Beyond an interest in the Soviet Union, which ranged from critical and reserved curiosity to whole-hearted enthusiasm, there were shared reference points and practices across the left. At the most fundamental level all three movements promoted class-based solidarity, which was a matter of collective and personal pride. Newspapers published lists of contributors to strike funds and one worker even wrote to El Noroeste to correct the appearance of his name next to a 0.25-peseta donation. He had actually handed over a peseta and the confusion originated in two workers sharing the same name.94 In 1933, a collective barbershop opened in Mieres offering free haircuts to the unemployed while municipal workers in Sama decided to donate a percentage of their wages to those out of work.95 A commitment to anti-militarism meant that anti-war committees included delegates from a variety of groups, as in Mieres, where it represented Radical Socialists, Communists, socialists, cultural institutions, trade unions and local choirs.96 Processions, banners and speeches honouring the working class on 1 May were an established tradition, although unions tended to organize separate celebrations.
One of the cornerstones of Spanish left-wing political culture was a commitment to secular or even anticlerical values. Activists expressed their values in ceremonies marking milestones in their own lives, facilitated by the Republic’s establishment of civil marriage as the default option. There are few details of these rites of passage in the press, but the description of the wedding of Gloria Orviz and José González provides a glimpse of what they could be like. The celebration included an ‘intimate meal’ in the ‘Red Bar’ – the local Communist haunt – attended by 200 guests. Two ‘enormous portraits’ of Lenin and Stalin against a red cloth presided over the meal and the well-wishing speech was followed by a collective intonation of The Internationale accompanied by the gramophone and dancing.97 Such practices served to integrate individuals into particular political communities and cement left-wing identities.

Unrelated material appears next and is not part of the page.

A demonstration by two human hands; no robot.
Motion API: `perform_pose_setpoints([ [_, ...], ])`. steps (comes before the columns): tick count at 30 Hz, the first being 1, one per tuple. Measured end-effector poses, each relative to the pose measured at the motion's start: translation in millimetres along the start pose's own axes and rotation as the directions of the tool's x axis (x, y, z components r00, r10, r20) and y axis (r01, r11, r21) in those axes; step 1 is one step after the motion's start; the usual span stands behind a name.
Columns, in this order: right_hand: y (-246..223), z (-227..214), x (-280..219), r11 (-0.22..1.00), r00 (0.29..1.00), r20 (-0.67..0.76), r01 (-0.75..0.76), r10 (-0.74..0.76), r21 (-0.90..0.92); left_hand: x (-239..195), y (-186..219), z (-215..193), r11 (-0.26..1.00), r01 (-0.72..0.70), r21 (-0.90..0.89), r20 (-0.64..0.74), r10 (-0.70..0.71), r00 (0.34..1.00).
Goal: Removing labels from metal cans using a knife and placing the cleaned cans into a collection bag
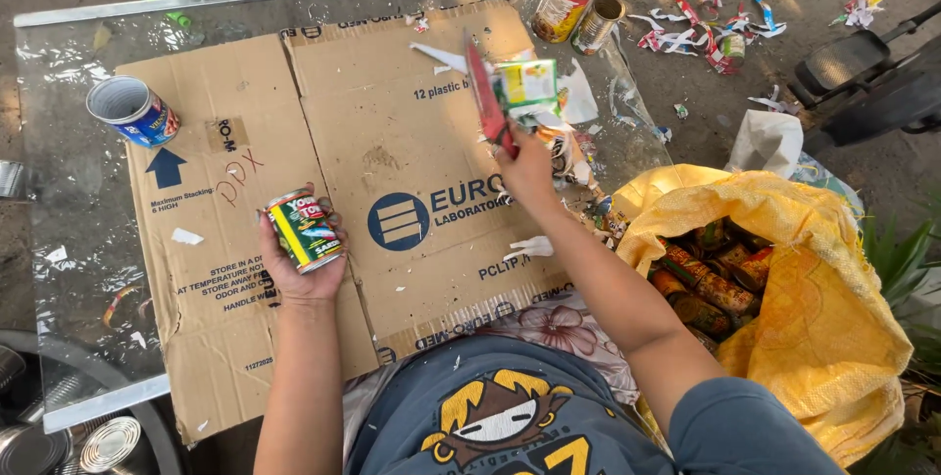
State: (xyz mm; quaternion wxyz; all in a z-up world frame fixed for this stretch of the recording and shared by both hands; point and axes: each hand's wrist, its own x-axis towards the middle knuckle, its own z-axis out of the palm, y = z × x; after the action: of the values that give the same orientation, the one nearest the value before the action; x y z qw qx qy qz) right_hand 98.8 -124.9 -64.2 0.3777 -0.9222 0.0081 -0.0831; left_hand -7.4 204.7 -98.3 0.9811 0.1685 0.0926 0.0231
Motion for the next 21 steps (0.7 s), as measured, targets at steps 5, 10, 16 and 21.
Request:
perform_pose_setpoints([
  [5,1,0,11,0.997,1.0,0.012,0.013,-0.012,-0.078,3,-23,55,0.983,0.032,0.18,-0.16,-0.002,0.987],
  [10,-61,9,9,0.815,0.988,0.155,0.079,0.013,-0.574,37,-40,79,0.886,-0.036,0.462,-0.131,0.108,0.985],
  [16,-76,66,43,0.778,0.917,-0.05,0.365,-0.396,0.511,129,-64,58,0.847,-0.118,0.518,0.044,0.112,0.993],
  [21,-82,97,55,0.457,0.944,0.025,0.136,-0.33,0.879,155,-80,74,0.879,-0.186,0.439,0.143,0.136,0.98],
])
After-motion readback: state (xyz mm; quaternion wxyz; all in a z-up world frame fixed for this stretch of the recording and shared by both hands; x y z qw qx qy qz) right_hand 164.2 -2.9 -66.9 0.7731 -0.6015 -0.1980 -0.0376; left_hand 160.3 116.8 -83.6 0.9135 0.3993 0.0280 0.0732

This image of a left-wing working-class community that marched behind banners on 1 May, assiduously attended talks on international politics at the local ateneo and thumbed novels penned by Zola and Dumas does not tell the whole story of the coalfields. Left-wing culture predominated sufficiently for activists to project it onto their understanding of the community, yet hegemony did not signify a monopoly. The political right and Catholicism offered different world-views and visions of the community and both existed in the coalfields, although historians have hitherto neglected their presence. Catholic activists claimed to have obtained 2,000 and 3,300 signatures protesting against the secularizing intentions of the Republic in Ciaño-Santa Ana and Moreda respectively, both of which were areas of important socialist influence.98
To a certain extent, the Catholic community appeared separated from those exhibiting secular or anticlerical values. Catholic organizations and local elites maintained their own networks for charitable work and spaces for sociability, such as associations for the alumni of Catholic schools, or casinos – clubs for the middle and upper classes.99 Overall, however, the working class far outnumbered middle-class residents of the coalfields and the Catholic community was less formally organized than the left. Catholic Youth circles were not created in coalfield towns until the end of 1931.100 Catholicism continued to be woven into the physical fabric of the valleys and the lives of residents via the network of parish churches, shrines and the schools. The latter, owned by mining companies and staffed by religious orders and congregations, namely the Brothers of the Christian Doctrine (de la Salle Brothers) and Dominicans, served over 5,000 children in the 1932–3 school year and inevitably catered for left-wing families.101 Catholic schooling would become an important point of contention in 1932. Moreover, the liturgical calendar still had an imprint on social life in the valleys. Although many Holy Week processions disappeared from public space during the Republic, processions of children making their first communion or celebrating Corpus Christi were annual events – in 1931 300 and 400 children processed in Moreda and Ciaño respectively.102 Catholicism maintained a public presence even in areas with a ‘red’ reputation. Grappling with the right and the Church would prove to be at the heart of radicalization between 1932 and 1934.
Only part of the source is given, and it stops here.